Public Sub DoSomething()
    On Error Resume Next
    RaiseEvent Something("foo", 42)
    Debug.Print "done"
End Sub

This is where the notion of callback matters: the above code will never print “done” if a handler runs into an unhandled error – execution will simply stop (and VBA will pop that familiar “unhandled error” box). If the Something handler were a “normal” procedure call, “done” would get printed whether or not an error was unhandled in the procedure.

We can handle Workbook events in the ThisWorkbook document class module, because the code of ThisWorkbook already includes every member of a Workbook class, even before we write a single line of code in it:

Debug.Print TypeOf ThisWorkbook Is Excel.Workbook 'True

This type of class inheritance unfortunately isn’t possible with VBA user code, but we can also express the relationship with composition, if we visualize the ThisWorkbook module like this:

Option Explicit
Private WithEvents Workbook As Workbook

Private Sub Class_Initialize()
    Set Workbook = Me
End Sub

The net effect being that in the ThisWorkbook module we have a Workbook event provider we can pick from the left-hand side code pane drop-down, listing the available events in the right-hand side drop-down – exactly as if there was an implicit WithEvents Workbook private field in any other class module:

ThisWorkbook module handling Workbook events for itself.
Class1 module handling Workbook events for a given Workbook object reference.

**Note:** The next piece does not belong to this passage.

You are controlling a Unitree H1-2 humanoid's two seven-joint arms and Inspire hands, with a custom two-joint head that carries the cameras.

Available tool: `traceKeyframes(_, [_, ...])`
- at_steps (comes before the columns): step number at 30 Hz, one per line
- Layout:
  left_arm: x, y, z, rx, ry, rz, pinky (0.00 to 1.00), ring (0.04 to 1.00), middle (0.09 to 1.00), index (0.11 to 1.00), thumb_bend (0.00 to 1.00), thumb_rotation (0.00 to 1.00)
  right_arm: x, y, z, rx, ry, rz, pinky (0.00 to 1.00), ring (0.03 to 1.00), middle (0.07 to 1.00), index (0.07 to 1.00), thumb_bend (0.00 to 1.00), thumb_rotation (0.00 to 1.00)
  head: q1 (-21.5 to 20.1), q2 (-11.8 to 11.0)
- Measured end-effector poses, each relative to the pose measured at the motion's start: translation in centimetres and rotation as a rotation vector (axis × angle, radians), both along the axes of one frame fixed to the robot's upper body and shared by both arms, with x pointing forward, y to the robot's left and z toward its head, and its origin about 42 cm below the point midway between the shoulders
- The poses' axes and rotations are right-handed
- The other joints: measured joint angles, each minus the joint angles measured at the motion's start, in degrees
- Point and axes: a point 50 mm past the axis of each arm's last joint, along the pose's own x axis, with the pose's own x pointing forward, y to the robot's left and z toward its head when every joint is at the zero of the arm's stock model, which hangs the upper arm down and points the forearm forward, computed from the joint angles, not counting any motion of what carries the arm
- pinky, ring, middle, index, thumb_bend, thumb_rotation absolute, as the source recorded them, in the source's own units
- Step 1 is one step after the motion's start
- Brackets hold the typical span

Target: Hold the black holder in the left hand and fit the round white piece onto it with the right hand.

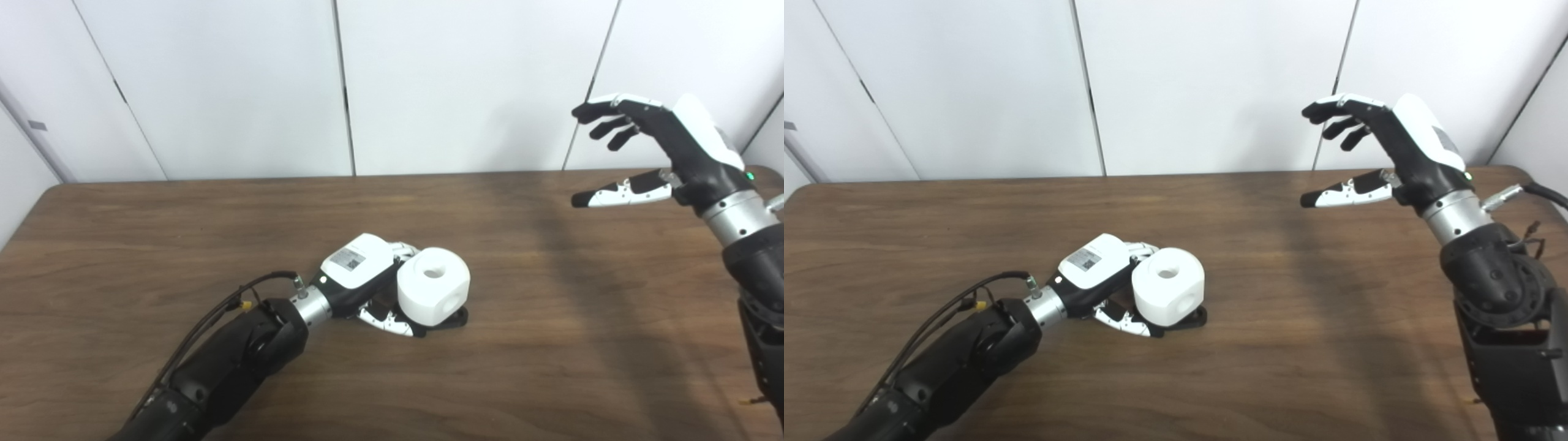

We use the WithEvents keyword to declare an object variable for which we would like to handle events. The keyword is only legal in class modules (this includes document class modules and userform modules), and the As clause may only specify a class that exposes public events. Moreover, an auto-instantiated object cannot be declared WithEvents, so As New is also illegal.

Events/callbacks are particularly useful to make application components that don’t “see” each other, still be able to talk to each other and interact: the class that’s raising an event doesn’t know if there’s someone answering the call on the other side, even less who that someone is and what they do for a living. They are a tool that can help decoupling components… to an extent: the problem is that in VBA classes, events are essentially considered implementation details – they are not exposed on the class’ default interface, even though they’re Public: the only class that is allowed to access an event, is the class that defines it – no other class can raise an event, unless we expose a method specifically for that:

Public Event Something()

Public Sub OnSomething()
    RaiseEvent Something
End Sub

Public Sub DoSomething()
    OnSomething()
    '...
End Sub

The Event and WithEvents keywords provide language-level assistance with the otherwise relatively complex wiring-up of callbacks. In order to use them with interfaces, we can use an adapter pattern with formalized SomethingEvents interfaces – like how the Battleship project demonstrates with the GridViewAdapter and IGridViewEvents classes.